Say how many lines in the entries hold the word "later", and reply with that number only.

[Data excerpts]

========

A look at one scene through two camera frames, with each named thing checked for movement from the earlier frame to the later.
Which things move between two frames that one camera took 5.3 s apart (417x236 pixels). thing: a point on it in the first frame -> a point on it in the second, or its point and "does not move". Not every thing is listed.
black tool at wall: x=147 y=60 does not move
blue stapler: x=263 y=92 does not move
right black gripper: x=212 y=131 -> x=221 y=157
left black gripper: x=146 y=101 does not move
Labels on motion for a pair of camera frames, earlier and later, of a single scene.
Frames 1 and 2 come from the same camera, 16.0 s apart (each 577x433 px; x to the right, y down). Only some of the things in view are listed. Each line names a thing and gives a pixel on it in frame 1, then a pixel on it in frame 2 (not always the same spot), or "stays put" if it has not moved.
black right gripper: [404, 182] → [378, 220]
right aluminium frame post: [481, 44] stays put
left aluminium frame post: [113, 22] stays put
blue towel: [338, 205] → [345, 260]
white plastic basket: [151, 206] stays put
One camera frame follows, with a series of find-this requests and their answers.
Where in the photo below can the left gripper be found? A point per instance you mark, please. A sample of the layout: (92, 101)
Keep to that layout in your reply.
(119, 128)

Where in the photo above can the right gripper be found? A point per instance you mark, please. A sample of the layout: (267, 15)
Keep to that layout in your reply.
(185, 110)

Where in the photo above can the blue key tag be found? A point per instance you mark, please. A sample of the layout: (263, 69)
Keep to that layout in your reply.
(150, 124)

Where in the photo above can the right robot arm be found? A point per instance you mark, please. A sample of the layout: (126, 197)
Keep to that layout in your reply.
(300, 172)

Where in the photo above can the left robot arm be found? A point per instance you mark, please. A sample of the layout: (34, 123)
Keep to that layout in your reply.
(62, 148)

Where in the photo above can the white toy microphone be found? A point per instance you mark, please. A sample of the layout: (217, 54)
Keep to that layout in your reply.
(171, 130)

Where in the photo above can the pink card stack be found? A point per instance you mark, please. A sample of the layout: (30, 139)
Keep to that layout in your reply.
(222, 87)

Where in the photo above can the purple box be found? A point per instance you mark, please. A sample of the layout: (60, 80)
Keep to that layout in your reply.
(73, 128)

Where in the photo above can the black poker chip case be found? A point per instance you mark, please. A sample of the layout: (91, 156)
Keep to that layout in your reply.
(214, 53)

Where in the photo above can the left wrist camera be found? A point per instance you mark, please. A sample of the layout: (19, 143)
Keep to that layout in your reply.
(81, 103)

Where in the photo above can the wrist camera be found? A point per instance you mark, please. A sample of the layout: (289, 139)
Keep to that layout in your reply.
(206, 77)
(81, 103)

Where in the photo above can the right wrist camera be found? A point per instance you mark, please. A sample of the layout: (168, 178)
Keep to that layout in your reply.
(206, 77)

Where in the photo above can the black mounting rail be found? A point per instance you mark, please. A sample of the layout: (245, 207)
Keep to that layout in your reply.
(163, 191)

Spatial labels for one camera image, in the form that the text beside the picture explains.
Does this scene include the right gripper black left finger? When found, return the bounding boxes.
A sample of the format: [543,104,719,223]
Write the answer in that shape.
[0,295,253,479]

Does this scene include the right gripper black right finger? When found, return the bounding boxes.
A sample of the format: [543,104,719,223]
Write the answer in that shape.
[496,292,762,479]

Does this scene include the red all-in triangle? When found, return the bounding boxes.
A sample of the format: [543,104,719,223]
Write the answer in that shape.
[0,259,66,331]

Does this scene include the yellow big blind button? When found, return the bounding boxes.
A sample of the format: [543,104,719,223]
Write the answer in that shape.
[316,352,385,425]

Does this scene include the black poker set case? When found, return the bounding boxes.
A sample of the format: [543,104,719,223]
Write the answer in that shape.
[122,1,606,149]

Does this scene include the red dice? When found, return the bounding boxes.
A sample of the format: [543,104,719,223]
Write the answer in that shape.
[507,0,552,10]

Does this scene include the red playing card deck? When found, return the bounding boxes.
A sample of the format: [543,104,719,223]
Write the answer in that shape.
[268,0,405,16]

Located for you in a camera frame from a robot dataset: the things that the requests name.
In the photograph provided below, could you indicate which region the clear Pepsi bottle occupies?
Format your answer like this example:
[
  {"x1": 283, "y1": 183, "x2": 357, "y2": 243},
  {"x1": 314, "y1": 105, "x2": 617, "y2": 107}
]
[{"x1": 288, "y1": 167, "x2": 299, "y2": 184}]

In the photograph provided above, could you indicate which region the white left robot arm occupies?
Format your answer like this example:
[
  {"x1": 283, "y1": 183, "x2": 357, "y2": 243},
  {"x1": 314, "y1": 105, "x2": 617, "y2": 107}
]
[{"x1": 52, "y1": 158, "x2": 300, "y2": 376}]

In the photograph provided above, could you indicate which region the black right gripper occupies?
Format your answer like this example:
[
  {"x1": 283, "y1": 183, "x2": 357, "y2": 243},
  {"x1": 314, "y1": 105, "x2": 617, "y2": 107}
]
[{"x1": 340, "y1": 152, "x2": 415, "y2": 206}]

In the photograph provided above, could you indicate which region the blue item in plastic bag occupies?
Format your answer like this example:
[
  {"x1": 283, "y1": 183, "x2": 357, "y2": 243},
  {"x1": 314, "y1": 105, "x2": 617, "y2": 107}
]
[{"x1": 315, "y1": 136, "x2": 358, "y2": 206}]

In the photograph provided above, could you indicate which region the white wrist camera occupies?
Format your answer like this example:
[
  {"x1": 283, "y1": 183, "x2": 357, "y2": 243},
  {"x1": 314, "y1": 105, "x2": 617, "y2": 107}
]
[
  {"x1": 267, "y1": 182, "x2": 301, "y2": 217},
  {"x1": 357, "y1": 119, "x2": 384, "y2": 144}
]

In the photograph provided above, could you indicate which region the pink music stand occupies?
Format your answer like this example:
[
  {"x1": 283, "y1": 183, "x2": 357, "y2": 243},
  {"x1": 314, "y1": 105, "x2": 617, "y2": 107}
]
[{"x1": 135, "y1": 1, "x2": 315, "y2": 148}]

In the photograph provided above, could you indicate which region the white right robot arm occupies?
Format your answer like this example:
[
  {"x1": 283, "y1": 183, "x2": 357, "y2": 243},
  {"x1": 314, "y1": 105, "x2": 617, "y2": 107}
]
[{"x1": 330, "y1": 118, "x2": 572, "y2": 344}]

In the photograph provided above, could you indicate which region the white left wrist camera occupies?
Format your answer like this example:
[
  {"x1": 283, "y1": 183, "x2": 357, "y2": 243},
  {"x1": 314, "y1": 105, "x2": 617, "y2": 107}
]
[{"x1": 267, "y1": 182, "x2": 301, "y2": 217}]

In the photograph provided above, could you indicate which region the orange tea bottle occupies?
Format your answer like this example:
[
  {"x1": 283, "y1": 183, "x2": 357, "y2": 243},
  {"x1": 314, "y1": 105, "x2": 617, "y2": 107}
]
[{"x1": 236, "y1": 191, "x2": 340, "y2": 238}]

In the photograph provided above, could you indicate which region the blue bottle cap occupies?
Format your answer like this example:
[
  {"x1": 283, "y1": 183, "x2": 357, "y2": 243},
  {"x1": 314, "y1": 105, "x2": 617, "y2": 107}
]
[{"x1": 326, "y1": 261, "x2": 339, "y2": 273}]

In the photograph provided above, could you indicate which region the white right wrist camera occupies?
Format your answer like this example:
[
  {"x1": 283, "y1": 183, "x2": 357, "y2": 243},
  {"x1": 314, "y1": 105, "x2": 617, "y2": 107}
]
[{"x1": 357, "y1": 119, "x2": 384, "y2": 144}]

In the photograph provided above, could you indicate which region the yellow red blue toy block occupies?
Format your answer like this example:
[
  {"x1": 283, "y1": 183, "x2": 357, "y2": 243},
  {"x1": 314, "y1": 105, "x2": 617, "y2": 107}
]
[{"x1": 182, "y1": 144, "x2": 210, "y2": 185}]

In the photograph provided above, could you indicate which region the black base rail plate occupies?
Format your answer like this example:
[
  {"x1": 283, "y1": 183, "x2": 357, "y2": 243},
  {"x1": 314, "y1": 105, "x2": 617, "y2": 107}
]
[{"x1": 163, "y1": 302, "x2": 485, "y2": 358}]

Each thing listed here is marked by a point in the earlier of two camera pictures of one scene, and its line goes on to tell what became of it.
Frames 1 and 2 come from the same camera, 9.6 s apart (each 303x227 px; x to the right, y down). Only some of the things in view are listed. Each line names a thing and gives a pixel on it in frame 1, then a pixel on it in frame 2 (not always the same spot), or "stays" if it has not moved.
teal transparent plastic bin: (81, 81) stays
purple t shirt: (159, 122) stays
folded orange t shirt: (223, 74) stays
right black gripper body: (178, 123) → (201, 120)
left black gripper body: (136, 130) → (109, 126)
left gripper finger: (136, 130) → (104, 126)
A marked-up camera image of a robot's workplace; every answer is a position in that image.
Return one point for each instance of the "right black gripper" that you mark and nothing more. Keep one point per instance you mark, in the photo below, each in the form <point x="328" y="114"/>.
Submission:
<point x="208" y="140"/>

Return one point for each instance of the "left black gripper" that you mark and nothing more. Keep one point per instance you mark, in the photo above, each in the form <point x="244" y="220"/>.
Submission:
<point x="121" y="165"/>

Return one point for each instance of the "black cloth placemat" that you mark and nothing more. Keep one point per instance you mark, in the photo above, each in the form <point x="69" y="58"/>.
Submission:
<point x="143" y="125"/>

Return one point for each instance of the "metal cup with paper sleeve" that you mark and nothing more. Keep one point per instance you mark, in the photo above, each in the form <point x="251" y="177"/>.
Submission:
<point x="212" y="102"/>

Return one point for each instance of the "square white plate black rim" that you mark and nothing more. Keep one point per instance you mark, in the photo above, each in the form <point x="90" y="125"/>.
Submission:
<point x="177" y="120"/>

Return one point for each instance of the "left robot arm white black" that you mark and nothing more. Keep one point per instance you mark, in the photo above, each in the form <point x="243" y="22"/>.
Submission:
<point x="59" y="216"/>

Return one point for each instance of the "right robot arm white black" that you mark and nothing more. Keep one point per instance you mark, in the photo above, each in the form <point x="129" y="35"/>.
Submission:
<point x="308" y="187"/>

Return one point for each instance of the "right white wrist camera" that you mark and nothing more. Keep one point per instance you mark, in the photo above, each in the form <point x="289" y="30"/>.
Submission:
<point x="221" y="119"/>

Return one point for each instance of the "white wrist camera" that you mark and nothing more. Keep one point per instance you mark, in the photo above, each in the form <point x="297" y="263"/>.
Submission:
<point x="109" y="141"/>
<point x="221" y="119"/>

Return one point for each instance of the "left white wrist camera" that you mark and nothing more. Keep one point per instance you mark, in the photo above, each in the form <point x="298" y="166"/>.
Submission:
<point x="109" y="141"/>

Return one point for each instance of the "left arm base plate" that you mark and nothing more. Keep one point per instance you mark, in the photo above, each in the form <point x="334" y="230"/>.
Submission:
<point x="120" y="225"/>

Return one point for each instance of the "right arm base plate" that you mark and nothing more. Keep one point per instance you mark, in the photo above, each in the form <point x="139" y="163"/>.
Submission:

========

**SOLUTION TO THIS TASK**.
2